Thérèse resta comme foudroyée, mais un instant seulement. Plutôt que de laisser jouir une telle femme de son humiliation, elle appela à elle toutes les forces de son âme, et, redevenue bientôt maîtresse d’elle-même, elle s’éloigna sans répondre un seul mot, laissant la vieille femme grommeler tout à son aise.


II.

Mouthe est un des foyers les plus actifs de la contrebande sur notre frontière suisse. Au centre du village existe un cabaret dont l’enseigne, surmontée du traditionnel bouchon de genévrier, porte dans une orthographe irréprochable ces mots pleins de séduction pour le montagnard jurassien : A la bonne gentiane. La liqueur de gentiane s’extrait, comme on sait, des racines de la gentiana lutea, qui croît en abondance dans les pâturages montagneux du Jura. Quelque affreux qu’en soit le goût, ce breuvage a pourtant ses enthousiastes, qui le placent bien au-dessus de toutes les autres liqueurs. A les entendre, la gentiane est la joie du cœur et de l’estomac, le premier des toniques, voire des fébrifuges.

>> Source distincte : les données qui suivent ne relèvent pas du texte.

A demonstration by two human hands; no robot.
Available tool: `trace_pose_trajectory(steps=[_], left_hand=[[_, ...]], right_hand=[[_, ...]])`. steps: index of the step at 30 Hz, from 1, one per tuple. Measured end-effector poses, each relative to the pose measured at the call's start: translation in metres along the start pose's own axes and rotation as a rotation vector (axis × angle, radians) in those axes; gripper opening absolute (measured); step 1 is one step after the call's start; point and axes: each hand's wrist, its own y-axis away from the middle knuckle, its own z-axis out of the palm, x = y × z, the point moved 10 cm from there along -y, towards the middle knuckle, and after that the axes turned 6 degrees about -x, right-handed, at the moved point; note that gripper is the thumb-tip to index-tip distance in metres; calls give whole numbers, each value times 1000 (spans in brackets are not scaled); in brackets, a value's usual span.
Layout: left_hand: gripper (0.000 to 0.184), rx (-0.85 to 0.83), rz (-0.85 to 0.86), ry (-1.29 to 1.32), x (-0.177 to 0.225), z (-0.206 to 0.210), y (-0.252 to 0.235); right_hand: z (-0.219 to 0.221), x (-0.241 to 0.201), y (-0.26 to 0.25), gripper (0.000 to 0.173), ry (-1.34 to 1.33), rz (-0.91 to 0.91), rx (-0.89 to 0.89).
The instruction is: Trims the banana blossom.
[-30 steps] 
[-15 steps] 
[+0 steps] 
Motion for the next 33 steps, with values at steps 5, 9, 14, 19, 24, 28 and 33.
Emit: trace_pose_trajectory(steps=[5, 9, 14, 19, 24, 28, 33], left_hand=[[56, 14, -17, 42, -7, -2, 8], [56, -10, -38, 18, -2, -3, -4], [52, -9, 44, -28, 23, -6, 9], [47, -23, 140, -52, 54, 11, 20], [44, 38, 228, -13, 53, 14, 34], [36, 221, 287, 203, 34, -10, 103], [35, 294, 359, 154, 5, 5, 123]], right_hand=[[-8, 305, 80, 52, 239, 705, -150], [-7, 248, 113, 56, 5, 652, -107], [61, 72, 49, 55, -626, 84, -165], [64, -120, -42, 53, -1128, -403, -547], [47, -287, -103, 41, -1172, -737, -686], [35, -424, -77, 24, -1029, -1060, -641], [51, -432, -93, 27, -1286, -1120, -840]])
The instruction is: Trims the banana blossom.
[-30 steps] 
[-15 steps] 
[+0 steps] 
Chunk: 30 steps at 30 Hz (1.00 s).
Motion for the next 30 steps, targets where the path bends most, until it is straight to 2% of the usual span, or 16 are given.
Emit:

Grâce à l’irrésistible attrait de son enseigne, le cabaret de la bonne gentiane ne désemplissait pas, comme disent nos paysans. Le lendemain de l’entrevue de Thérèse et de l’abbé Nicod, on n’y comptait pas moins, vers une heure de l’après-midi, de vingt à vingt-cinq consommateurs, — des villageois, trois douaniers en tenue de service, quatre ou cinq individus qu’à leur mise débraillée et à je ne sais quoi d’étrange dans les physionomies il n’était pas difficile de reconnaître pour des contrebandiers. L’administration des douanes ne permet pas à ses agens de fréquenter les personnes connues pour se livrer à la fraude : aussi les trois douaniers s’étaient-ils bien gardés de faire table commune avec les porte-ballots; mais leur respect pour le règlement n’allait pas jusqu’à leur interdire de causer et même de trinquer avec eux. Tout ce monde, douaniers, contrebandiers, campagnards, parlaient à voix haute, et tous à la fois s’interpellaient bruyamment d’une table à l’autre, échangeant des plaisanteries plus vives que délicates. Un des villageois ayant chanté une chanson du pays : — Allons, Ferréol, dit un des contrebandiers à son voisin en lui faisant un signe de l’œil, ne veux-tu pas nous en dire une aussi? Celle que tu as chantée l’autre jour chez la Malmariée, tu sais bien? Tu feras plaisir à ces trois messieurs.